Hi and welcome. Yes, it's Down's Syndrome kids are a double whammy for older parents: your risk of having them is much greater and your ability to care for them is less. :-(
Comment by LeoPardus on September 19, 2009 at 6:12pm
I like your perspective Gwen
Comment by Gwen on September 19, 2009 at 3:24pm
Mike: as far as "less than daily life threatening situations" (LOL-great wording) you begin to appreciate the small things! I really didn't think my 'normal' son would live to adulthood, he has potentially life ending allergies and was run to various hospitals 'code 3' 6 times by the time he was 6 and once again (thankfully the last time) when he was 17.

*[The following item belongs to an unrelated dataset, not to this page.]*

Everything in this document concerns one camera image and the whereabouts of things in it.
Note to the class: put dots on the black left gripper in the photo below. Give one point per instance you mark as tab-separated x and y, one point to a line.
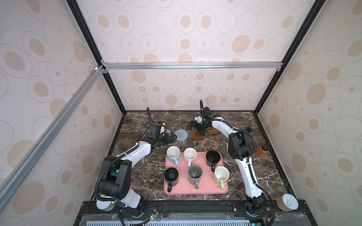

People would express sympathy for me when I tell them I am the caretaker for a special needs adult. I tell them that :
My brother will never:
be arrested...for anything...ever!
be anything but a cheerful and loving man
ask to borrow the car
ask me to buy something for him because it is 'only' $150.00
....and I can go on and on...
I also tell people that their child/husband/loved one is just a head injury away from being a special needs adult. I have seen it happen in my social circle.
Comment by LeoPardus on September 19, 2009 at 9:42am
Gwen: You state my worry about my boy well. I really want one of his siblings to be ready to take him. He is such a happy guy. I'm sure he'd be a favorite uncle too. :)
Comment by LeoPardus on September 19, 2009 at 9:41am
Mike: Wow! Sounds like you're living in the midst of even more than we were with our boy the first 3 years of his life. He spent 10 months of those first 3 years in a hospital. Wifey and I were quite expert in several medical subspecialties. :)
Back then I was a believer and thought, "How could anyone without faith handle stuff like this?" You and all of us here are showing that it can indeed be done by atheists.
Oh, the arrogance of my former belief. Glad it's over.
Hope your girl continues to do well. ..... Maybe the the life-threatening situations down to less-than-daily.....
Comment by Gwen on September 19, 2009 at 6:46am
@ Rosemary, one issue with Down syndrome kids is that they are born to older parents. Those parents must then worry about what will happen to that child after the parents die. Some of these very vulnerable adults end up in group home and abusive situations. I have (as an RN) admitted Down Syndrome adults who have been introduced to drugs and alcohol and become addicted. There was a case in the bay area where the person who ran the group home thought it would be a good idea to take her charges to a club where some men enticed a young developementally delayed woman to leave with them. Since the group home has a very limited conservatorship over their charges, she was not able to prevent the woman from leaving. Only when it was put out on the news did them men release the woman, thankfully unharmed. My brother is lucky to have a sibling and nephews who will care for him for the rest of his life. I was lucky (when I applied for a conservatorship) to have a judge who agreed with the need to protect him to the limits my attorney and I felt necessary--against the wishes of the Regional Center (whose wishes the judge called 'inappropriate').
Comment by Mike Kleinman on September 19, 2009 at 5:52am
Hi, I'm Mike and my daughter Jessica is almost 11 and is profoundly disabled. She has severe CP, epilepsy, she's blind, and functions at a 0 - 6 month level. She is *relatively* easier to handle since she has not had life threatening situations 3 - 5 times a day lately. :) She is very lovable and understands basic stuff like she knows me and my wife, as opposed to not knowing others she doesn't come into contact with regularly. We have an endless parade of nurses and therapists in the house. But they are necessary to care for her. I've gotten used to it all after almost 11 years.
Comment by Gwen on September 19, 2009 at 3:35am
Hello, I am the caretaker for my youngest brother who has Down Syndrome. He holds down a full time job with assistance, but operates at the level of about a 4 year old. He is also very loving and keeps up in stitches with the hilarious things he says. I have to say that he is by far my favorite sibling and the favorite uncle to my (adult) children!
Comment by Rosemary LYNDALL WEMM on August 6, 2009 at 1:57pm

The advantage of Downs kids are that they are usually very affectionate. For a couple who have been desparately trying to have kids this feature of the disorder will no doubt be appreciated.
Comment by Sue B on August 6, 2009 at 1:38pm
Hi Rosemary

My step son & daughter in law have been married for 14 years and spent a year trying to get pregnant. My DIL was 39 and knew the risks and when one of the first ultrasounds came back with the possibility of a heart issue she had already decided that this was they're baby and that was that.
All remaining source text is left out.